The Australian Computer Society (ACS) and UNSW are assembling e-security and ISP filtering experts to examine the merits of the government’s proposed Internet content filtering scheme.
Senator Conroy’s proposal that ISPs provide a mandatory clean Internet feed to Australians will undergo a live trial over the Christmas period. The Federal Opposition and telco providers have rejected the controversial proposal, while the Greens have accused Conroy of misleading parliament over what other countries have trialed mandatory ISP level filtering.
The ACS announced today it has formed a new e-security task force to develop sound technical advice on the feasibility and governance of the various ISP filtering options being investigated, and policy positions of the ACS on the subject.
The task force will be lead by director of Information and Networked System Security Research, Professor Vijay Varadharajan. The ACS told ARN remaining task force members would be announced shortly.
“We are aware of ISP level filtering testing conducted by the Australian Communications and Media Authority (ACMA), and the recent calls for tenders in the live pilot testing of ISP content filtering. We acknowledge that there have been strong industry views on these proposals,” Varadharahan said in a statement.
“We think it’s appropriate that industry and Government collaborate on initiatives to develop comprehensive but realistic options that protect Australian infrastructure, businesses and the public.”
ACS president, Kumar Parakala, said given the productivity and economic gains the national broadband network will deliver, it is crucial to ensure an e-security and filtering framework that fully harnesses its potential.
“With current filtering and e-security measures potentially reducing Internet access and accessibility speeds, it’s essential that Australia has a national e-security framework that reflects contemporary communication modes and contemporary work environments," Parakala said.
“The ACS will be looking to ensure that businesses and consumers are protected from online risks while fully harnessing the opportunities of an emerging digital economy.”
The task force will meet for the first time on November 26, a day before UNSW’s Cyberspace Law and Policy Centre is holding a forum on Senator Conroy's controversial Internet filtering and censorship proposals.
The day long event will examine the technical parameters of Internet filtering, the legal and societal framework, and what can be done to fight child pornography and to protect the interests of children online. Attendees include information security manager at Optus, Siva Sivasubramanian; Electronic Frontiers Association, Colin Jacobs; Systems Administrators Guild of Australia president, Donna Ashelford; former deputy director of the Office of Film and Literature Classification, Paul Hunt; digital forensics expert, Ajoy Ghosh; child rights advisor for Save the Children Australia, Holly Doel-Mackaway; and other legal and technical experts.
Executive director of the Cyberspace Law and Policy Centre and chair of the forum, David Vaile, said the event was not about expressing black and white viewpoints on filtering by equating those for it with Chinese-like censorship or those against it with supporters of child pornography.

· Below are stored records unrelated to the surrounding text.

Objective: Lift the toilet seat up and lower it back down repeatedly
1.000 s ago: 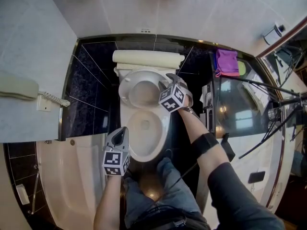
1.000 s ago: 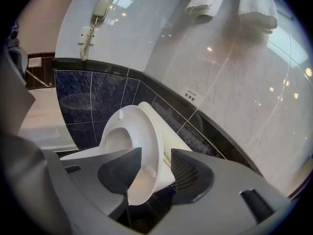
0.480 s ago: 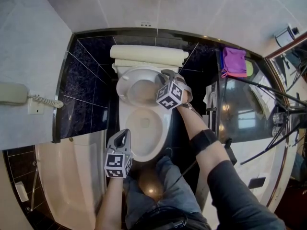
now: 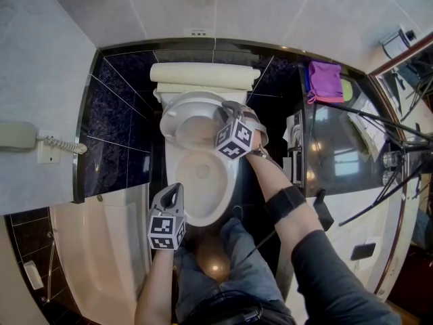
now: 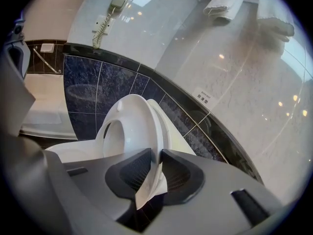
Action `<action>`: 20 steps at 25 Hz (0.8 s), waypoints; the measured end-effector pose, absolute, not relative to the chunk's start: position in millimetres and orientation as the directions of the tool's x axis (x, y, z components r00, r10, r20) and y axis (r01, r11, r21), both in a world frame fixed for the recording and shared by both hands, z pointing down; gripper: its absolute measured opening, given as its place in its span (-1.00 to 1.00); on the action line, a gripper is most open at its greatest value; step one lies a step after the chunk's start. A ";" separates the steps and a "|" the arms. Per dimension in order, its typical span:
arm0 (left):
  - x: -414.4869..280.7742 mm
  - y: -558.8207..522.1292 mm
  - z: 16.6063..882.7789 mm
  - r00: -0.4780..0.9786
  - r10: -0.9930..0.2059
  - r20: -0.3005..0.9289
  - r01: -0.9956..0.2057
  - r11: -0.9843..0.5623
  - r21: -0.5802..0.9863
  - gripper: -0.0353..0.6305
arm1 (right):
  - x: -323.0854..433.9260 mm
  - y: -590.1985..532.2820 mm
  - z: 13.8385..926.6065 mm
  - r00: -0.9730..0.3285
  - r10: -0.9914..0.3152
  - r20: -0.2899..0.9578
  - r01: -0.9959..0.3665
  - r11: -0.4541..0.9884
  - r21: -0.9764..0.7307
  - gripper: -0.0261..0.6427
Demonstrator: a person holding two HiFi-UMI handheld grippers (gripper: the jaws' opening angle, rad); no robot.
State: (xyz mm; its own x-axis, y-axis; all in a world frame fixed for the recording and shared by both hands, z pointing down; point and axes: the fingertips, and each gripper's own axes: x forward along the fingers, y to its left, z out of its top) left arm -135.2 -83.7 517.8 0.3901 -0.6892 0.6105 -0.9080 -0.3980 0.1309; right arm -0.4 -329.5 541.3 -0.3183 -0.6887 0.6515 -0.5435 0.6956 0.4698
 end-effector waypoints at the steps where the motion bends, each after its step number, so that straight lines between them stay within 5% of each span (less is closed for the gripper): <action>1: -134.5 -80.4 519.3 0.392 -0.684 0.615 -0.907 -0.401 0.133 -0.89 | -0.8 -324.2 540.2 -0.319 -0.689 0.651 -0.540 0.697 0.473 -0.66; 20: -148.0 -21.8 579.6 0.394 -0.621 0.678 -0.893 -0.433 0.122 -0.89 | -15.4 -167.2 536.5 -0.282 -0.731 0.621 -0.474 0.669 0.572 -0.68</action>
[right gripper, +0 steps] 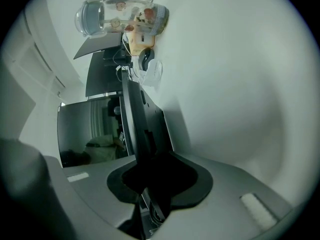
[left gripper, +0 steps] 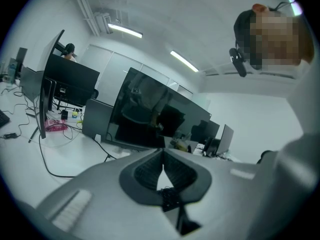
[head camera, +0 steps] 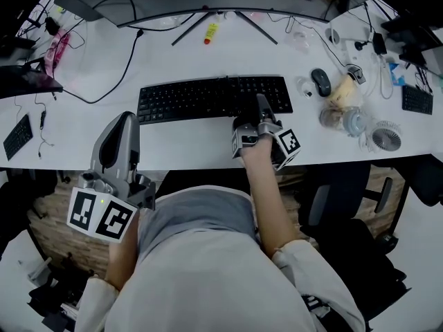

“I don’t want to express a view now and I don’t think anybody can because we don’t know enough about the mechanism. What I can express or flag that is worthwhile having a discussion about is some of the potential sources of risk – the fact that you’ve got a secret blacklist,” he said.
Vaile said there had been a lot of hysterical and simplistic arguments regarding the filtering coming from all sides, and he was more interested in encouraging a debate around the proliferation of inappropriate material online, the implications of various blocking options, the potential interests of children and the concerns of parents.
“What I do think though is that there are questions to be asked, and hopefully in a sensible and balanced way about the assumptions, the mechanisms, the potential effects, the risks, what is the international experience and whether there are alternatives to achieving the same end. I think those debates are all worthwhile having… you can’t do that when everyone is screaming at each other.”
The UNSW forum is free and open to all to attend.